As an almost comically slow thinker myself, I relished and cherished this little tribute to plodding deliberation. To be clear, I do not equate myself with Huh intellectually, and the profound mathematical insights yielded by HIS slow process do not validate MY slow process. At the very least, though, Huh provides a vivid example of what’s possible when ideas have lots of extra time to simmer — perhaps due to choice, or perhaps due to the limitations of the brains we were issued.

I delighted in the above narrative last summer as I spent hundreds of hours revising a course that I had taught before multiple times. I’m delighting in them now amidst a similar effort.

I believe in my process; I could not have developed the Test Question Template (TQT) framework without it. But even at its best, the process is long and lonely.

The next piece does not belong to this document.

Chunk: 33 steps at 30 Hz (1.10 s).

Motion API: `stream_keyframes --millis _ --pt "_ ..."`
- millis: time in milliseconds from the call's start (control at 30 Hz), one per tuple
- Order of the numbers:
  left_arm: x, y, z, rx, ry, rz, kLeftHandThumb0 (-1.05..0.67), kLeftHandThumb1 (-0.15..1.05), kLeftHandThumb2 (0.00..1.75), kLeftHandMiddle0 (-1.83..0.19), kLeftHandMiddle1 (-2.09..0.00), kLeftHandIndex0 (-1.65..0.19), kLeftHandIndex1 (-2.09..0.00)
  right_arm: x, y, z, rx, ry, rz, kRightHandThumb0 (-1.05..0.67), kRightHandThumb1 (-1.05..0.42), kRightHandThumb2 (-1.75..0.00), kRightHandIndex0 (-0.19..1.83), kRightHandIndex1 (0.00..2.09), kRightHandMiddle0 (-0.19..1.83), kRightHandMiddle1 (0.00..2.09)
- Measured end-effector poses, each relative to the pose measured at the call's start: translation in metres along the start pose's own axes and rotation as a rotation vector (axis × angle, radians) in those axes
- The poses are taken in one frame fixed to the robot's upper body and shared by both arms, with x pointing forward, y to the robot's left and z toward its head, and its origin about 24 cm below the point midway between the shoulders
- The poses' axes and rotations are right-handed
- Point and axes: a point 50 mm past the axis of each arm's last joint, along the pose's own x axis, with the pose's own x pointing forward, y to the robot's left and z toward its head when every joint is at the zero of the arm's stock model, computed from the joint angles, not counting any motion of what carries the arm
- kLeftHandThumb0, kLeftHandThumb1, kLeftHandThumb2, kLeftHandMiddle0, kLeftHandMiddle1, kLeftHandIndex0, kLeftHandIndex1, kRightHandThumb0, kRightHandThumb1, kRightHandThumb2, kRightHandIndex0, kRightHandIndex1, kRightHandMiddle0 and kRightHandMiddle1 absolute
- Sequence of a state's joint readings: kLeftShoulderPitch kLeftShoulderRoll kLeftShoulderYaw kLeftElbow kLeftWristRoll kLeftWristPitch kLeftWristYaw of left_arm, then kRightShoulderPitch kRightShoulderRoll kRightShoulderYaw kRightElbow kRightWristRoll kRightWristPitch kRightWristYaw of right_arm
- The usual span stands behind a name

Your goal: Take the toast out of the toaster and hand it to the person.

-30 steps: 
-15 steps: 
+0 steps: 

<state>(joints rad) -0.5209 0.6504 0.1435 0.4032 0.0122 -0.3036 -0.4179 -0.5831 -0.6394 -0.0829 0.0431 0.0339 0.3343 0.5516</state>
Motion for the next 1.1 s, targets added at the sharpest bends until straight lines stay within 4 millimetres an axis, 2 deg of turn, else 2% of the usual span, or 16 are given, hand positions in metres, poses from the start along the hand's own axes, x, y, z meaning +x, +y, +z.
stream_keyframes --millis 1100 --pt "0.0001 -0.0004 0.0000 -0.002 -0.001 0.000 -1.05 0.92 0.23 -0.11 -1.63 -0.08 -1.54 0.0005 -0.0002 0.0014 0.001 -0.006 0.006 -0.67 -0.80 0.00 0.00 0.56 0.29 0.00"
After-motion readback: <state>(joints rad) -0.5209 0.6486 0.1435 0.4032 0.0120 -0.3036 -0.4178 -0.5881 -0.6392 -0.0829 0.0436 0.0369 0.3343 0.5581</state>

If this week’s quasi-affirmation comes in the form of a year-old magazine article about a math genius, I’ll take it.

2 responses

  1. Barbara Johnson Avatar
    Barbara Johnson

    Love these posts. I’m not the only one who spent way too much time planning my classes! Not a criticism, it was fun making improvements and implementing them in the classroom. Aunt Barbara

  2. Huh, part 3: reinventing the wheel | My Track Record Avatar

    […] Explorations of life's curves and straightaways. « Huh, part 2: the crockpot of thought […]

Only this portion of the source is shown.